## EXTRACTED ENTRIES
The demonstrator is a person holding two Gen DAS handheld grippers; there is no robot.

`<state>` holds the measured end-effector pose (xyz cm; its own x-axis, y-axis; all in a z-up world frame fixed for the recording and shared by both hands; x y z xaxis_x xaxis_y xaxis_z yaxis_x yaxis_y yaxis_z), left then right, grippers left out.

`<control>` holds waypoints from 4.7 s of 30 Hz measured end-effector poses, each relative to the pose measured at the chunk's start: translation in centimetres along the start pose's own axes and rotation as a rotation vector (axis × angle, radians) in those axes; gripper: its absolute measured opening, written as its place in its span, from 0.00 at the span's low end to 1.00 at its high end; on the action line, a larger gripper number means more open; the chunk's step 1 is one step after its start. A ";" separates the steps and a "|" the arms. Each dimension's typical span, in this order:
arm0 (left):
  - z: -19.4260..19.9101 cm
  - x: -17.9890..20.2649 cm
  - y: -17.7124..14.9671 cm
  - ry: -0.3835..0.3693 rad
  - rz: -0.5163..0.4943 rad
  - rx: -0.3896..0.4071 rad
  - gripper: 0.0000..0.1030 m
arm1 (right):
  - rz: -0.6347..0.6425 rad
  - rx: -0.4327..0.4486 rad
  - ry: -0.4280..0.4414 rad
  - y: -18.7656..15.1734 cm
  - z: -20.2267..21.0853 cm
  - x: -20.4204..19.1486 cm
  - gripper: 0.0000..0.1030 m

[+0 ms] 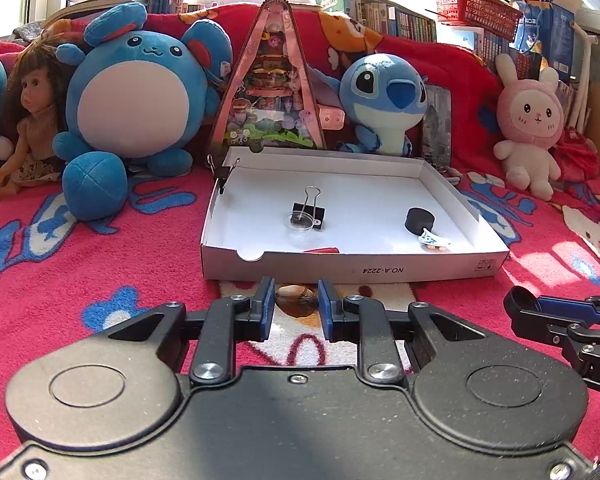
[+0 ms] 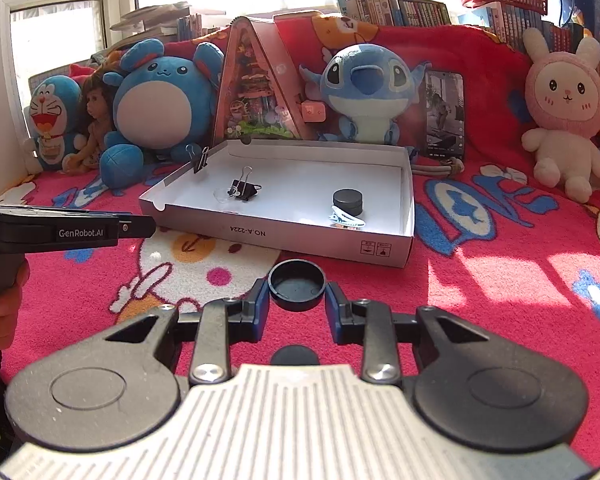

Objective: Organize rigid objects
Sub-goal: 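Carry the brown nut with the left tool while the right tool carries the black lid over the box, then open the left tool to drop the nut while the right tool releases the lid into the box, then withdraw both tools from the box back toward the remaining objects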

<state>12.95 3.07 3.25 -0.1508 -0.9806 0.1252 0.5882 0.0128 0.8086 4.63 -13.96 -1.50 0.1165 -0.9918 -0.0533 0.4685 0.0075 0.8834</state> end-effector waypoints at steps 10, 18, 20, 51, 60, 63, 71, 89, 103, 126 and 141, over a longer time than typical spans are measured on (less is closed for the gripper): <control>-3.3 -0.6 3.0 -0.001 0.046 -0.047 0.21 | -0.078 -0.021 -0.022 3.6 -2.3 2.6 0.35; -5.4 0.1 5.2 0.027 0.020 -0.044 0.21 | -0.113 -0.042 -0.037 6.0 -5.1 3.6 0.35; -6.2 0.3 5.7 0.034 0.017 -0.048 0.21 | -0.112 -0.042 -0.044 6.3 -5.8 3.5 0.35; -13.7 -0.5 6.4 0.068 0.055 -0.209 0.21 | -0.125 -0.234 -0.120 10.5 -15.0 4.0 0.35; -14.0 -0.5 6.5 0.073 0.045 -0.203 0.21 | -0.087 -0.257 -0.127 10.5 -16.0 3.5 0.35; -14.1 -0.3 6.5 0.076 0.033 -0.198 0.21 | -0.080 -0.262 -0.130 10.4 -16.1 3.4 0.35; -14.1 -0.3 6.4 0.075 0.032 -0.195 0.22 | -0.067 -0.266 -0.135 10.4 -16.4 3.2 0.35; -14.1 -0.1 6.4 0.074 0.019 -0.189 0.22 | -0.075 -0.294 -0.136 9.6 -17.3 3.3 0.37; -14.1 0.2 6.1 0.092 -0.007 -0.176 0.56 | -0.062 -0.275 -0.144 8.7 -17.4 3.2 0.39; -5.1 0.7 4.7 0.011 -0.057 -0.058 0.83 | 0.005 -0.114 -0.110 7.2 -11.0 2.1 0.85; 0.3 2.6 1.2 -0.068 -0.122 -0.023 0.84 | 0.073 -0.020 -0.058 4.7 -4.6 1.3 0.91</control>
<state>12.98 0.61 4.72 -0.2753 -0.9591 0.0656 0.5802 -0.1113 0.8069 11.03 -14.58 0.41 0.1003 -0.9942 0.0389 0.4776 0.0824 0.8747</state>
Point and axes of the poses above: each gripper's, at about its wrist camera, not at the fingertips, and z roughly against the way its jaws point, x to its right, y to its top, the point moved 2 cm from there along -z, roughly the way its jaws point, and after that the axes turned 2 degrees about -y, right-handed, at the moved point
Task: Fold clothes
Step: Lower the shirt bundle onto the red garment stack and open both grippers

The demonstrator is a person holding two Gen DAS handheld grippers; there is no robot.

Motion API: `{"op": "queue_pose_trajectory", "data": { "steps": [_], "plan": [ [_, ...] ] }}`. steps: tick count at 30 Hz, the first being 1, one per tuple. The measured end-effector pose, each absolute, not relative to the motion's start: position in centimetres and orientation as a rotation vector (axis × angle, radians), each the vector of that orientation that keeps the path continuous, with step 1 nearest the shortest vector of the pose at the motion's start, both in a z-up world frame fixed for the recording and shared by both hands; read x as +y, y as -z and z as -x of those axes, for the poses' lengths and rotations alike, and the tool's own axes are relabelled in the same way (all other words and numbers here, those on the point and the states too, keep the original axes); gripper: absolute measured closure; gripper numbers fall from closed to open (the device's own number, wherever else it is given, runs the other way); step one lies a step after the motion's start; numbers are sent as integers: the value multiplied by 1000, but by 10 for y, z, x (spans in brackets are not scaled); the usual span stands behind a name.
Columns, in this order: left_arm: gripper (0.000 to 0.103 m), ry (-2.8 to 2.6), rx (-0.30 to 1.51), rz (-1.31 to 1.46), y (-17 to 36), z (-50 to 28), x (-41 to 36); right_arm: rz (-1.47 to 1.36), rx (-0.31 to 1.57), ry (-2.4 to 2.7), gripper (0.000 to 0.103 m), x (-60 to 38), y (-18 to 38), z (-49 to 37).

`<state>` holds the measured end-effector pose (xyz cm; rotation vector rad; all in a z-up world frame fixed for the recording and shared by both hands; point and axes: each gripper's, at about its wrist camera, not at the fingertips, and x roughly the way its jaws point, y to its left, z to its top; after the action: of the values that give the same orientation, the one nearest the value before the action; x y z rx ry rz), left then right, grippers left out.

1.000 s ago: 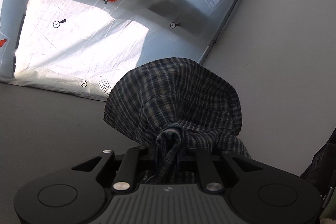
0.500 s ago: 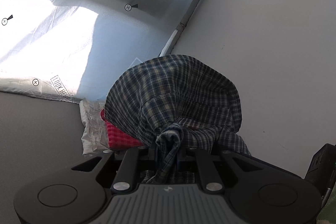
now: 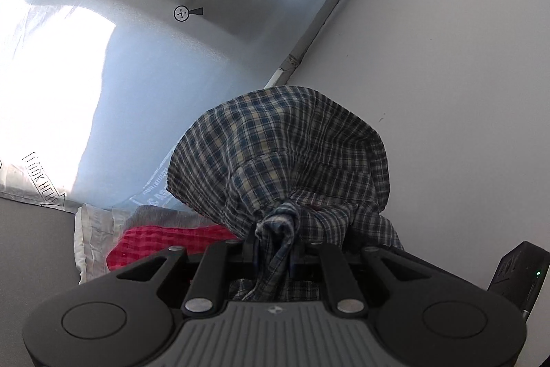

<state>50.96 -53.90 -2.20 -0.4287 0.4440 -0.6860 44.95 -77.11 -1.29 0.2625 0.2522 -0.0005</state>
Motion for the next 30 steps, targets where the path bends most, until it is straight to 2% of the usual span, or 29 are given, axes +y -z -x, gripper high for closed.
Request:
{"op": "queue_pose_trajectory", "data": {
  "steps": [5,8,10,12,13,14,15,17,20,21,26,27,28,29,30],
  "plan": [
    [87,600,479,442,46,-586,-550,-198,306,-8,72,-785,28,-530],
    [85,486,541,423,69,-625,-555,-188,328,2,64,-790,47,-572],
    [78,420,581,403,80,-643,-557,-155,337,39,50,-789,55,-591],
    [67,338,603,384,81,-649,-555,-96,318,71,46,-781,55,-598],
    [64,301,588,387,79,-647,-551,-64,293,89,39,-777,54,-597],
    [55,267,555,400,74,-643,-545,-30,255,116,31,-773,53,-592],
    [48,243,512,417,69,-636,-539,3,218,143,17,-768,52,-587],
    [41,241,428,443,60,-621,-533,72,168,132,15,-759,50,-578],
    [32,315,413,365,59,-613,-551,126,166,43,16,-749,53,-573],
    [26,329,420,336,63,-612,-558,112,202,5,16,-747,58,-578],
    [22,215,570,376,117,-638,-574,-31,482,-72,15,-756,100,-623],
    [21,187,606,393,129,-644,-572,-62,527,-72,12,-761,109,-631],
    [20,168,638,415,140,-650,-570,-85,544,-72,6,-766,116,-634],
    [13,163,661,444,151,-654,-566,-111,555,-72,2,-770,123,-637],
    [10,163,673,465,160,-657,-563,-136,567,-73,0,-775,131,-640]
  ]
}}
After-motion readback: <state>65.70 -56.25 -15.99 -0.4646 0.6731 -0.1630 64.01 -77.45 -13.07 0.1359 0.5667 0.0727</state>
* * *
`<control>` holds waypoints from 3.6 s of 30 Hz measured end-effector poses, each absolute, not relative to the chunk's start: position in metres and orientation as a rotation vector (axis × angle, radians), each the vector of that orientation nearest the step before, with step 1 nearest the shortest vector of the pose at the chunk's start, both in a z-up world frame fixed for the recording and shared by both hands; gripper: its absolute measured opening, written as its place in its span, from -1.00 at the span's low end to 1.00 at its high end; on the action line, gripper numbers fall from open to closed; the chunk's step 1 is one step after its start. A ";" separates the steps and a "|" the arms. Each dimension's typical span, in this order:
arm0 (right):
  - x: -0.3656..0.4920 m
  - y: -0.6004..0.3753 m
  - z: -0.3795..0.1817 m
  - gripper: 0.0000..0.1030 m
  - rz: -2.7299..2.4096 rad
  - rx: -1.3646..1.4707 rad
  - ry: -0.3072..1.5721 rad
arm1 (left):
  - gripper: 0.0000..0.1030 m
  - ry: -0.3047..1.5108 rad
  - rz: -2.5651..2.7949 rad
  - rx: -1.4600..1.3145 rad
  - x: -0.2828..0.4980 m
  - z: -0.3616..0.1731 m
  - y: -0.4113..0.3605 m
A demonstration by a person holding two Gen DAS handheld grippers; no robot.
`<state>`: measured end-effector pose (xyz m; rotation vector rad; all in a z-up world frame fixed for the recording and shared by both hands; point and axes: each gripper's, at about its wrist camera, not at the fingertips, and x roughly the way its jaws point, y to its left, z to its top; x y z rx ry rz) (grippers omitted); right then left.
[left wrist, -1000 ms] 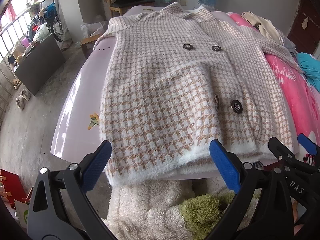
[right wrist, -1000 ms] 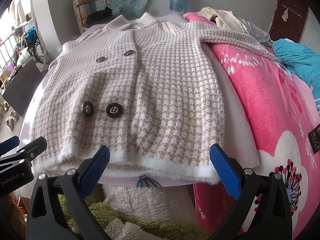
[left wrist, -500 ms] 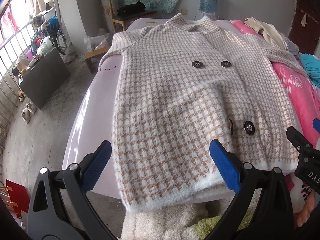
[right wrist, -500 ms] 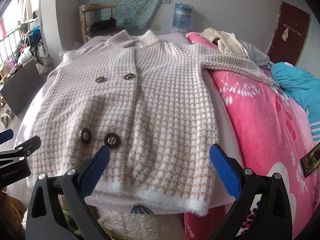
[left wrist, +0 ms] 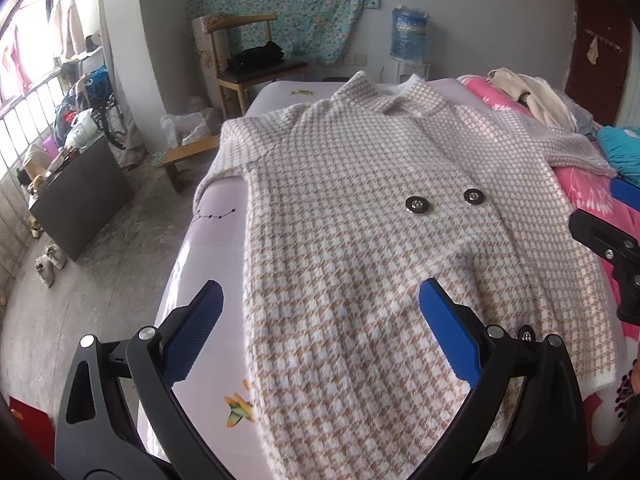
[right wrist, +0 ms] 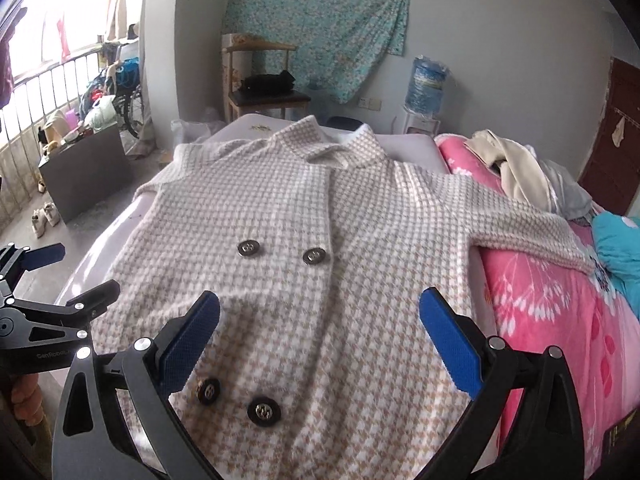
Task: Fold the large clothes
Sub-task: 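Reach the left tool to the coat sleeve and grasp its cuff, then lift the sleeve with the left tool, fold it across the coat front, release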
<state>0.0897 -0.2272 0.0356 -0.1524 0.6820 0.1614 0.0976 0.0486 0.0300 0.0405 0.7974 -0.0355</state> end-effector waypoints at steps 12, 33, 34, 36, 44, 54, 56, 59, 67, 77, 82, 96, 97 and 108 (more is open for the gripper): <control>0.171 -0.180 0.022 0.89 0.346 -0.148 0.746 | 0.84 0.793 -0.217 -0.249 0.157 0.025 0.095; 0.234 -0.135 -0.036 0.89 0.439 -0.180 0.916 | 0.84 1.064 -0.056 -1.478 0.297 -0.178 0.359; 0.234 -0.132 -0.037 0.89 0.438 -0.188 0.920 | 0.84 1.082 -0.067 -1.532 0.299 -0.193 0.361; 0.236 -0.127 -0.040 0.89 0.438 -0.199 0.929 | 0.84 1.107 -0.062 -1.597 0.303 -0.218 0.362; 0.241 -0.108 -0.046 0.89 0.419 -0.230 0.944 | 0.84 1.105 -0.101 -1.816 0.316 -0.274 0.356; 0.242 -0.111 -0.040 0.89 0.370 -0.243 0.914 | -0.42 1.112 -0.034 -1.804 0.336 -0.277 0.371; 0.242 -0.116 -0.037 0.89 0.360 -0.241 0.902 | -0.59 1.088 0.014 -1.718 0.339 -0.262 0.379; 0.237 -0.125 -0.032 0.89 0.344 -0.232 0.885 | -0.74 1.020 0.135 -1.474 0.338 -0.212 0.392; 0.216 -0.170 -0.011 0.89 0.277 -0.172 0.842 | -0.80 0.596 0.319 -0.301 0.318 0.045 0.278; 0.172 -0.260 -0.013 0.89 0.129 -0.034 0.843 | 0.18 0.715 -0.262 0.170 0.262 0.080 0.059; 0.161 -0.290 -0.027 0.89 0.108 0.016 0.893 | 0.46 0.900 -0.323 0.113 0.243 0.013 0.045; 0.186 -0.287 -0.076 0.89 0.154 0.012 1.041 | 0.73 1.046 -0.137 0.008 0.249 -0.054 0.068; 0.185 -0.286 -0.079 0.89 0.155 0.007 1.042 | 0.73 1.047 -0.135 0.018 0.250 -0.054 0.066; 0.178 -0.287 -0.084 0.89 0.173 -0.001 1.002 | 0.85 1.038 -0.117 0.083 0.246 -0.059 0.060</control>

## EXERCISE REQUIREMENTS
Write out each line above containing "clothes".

## RESPONSE
Task: Fold clothes
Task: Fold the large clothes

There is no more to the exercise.